Xona intends to fly its payload on cubesats and offer its service through subscription fees. In a national emergency, however, the company could activate its service on all devices to serve as a GNSS backup, Manning said.
TrustPoint plans to establish a constellation of microsatellites in a series of steps.
“Filling out a constellation that can operate on its own and manage its own timing to get accurate positioning on the ground will take time and will require hundreds of satellites,” said Chris DeMay, TrustPoint co-founder and chief operating officer. “In the meantime, TrustPoint has a solid plan for deploying an interim constellation that still adds a ton of value by augmenting GPS.”
The cost of commercial TrustPoint service is likely to be built into devices, rather than requiring a subscription. Government customers seeking specific security features may opt for subscriptions.
JAMMING AND SPOOFING
A key advantage of delivering location and timing signals from low Earth orbit is power.
GNSS signals traveling 20,200 kilometers from medium Earth orbit to receivers on the ground can be disrupted by low-power devices.
The problem was demonstrated vividly in 2013 when a truck driver, who spent less than $100 on a GPS jammer he plugged into a cigarette lighter, inadvertently disrupted air traffic control at Newark Liberty International Airport.
“Iridium satellites are 25 times closer to the earth than GPS satellites and their beams are much more focused,” O’Connor said. “The net impact is that the signal received on the ground is about 1,000 times stronger than GPS.”
With that extra power, Satelles proved in Transportation Department tests in 2020 that its signal extends indoors and even into basements.

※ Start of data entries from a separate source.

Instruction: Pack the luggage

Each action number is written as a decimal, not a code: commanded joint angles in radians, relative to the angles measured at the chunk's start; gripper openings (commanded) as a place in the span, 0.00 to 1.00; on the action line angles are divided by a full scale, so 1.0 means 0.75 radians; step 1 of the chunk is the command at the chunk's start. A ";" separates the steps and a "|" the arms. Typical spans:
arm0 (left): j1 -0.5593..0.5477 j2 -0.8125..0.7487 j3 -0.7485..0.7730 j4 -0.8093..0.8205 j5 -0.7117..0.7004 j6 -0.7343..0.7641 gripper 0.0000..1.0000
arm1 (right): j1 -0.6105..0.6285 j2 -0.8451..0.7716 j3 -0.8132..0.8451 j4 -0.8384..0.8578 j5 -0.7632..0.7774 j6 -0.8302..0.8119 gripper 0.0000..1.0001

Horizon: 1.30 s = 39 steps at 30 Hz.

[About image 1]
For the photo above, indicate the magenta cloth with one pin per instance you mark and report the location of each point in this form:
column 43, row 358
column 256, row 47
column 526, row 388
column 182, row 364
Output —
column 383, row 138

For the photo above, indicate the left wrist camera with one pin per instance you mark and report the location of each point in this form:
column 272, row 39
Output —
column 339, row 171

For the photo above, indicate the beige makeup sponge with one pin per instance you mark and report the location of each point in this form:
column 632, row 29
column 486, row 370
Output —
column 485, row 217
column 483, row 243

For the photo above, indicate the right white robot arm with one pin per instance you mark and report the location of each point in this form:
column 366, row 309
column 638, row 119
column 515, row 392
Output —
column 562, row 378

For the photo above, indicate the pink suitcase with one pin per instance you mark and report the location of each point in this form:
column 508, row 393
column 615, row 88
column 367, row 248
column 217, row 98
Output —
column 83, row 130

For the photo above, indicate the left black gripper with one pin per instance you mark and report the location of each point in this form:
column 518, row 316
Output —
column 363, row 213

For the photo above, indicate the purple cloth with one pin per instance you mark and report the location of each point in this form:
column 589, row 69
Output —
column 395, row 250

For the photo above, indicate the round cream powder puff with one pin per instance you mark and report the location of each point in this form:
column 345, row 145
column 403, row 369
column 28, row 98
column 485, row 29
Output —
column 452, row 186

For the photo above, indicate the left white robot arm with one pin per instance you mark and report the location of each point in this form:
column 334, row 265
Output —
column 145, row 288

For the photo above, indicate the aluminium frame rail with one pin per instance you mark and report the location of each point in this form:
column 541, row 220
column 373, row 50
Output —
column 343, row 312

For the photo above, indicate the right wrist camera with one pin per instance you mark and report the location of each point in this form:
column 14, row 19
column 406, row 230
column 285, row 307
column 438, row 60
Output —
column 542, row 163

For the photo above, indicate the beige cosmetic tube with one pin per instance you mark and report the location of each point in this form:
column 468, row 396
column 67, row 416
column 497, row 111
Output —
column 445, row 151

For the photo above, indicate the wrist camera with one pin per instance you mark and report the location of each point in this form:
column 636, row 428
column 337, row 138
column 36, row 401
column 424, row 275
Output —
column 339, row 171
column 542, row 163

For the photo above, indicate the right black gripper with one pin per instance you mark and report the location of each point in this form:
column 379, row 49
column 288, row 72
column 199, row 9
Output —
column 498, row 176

The extra power also makes it “much more resilient to any kind of intentional or unintentional interference,” O’Connor said.
Spoofing is another concern for GNSS customers.
Pokémon Go, an augmented reality application for smartphones released in 2016, encouraged players to catch and train virtual Pokémon characters. Players quickly learned, though, that instead of traveling to various sites to find the characters, they could manipulate GPS signals to make it appear they were somewhere else.
“It’s a lot easier to sit on my couch and build a spoofer than it is to actually go get a Pokémon,” Manning said.
While spoofing in Pokémon Go isn’t a serious problem, spoofing an autonomous car’s location would be.
Satelles has encoded its signal to make spoofing “virtually impossible,” O’Connor said.
TrustPoint’s DeMay said, “In a world increasingly plagued by cyberattacks and electronic warfare, we not only want to provide a more accurate service, but also, as alluded to in our company name, a service that can be trusted to support safety-critical applications.
To maintain security, Xona plans to continuously update hardware and software.
“We are designing our security such that it can be upgraded at the speed of the technology,” Manning said.
While there is competition among the positioning, navigation and timing startups for contracts and investment, the enormous global market potential and national security concerns make it unlikely that one company or technology will eclipse all others.
“I think there will be multiple systems to build as much resilience into the PNT ecosystem as possible,” Shannon said. “If GPS goes down, you’ve got a LEO system. If we’ve got a crazy space weather event, there are terrestrial positioning systems available. There will be a lot of players.”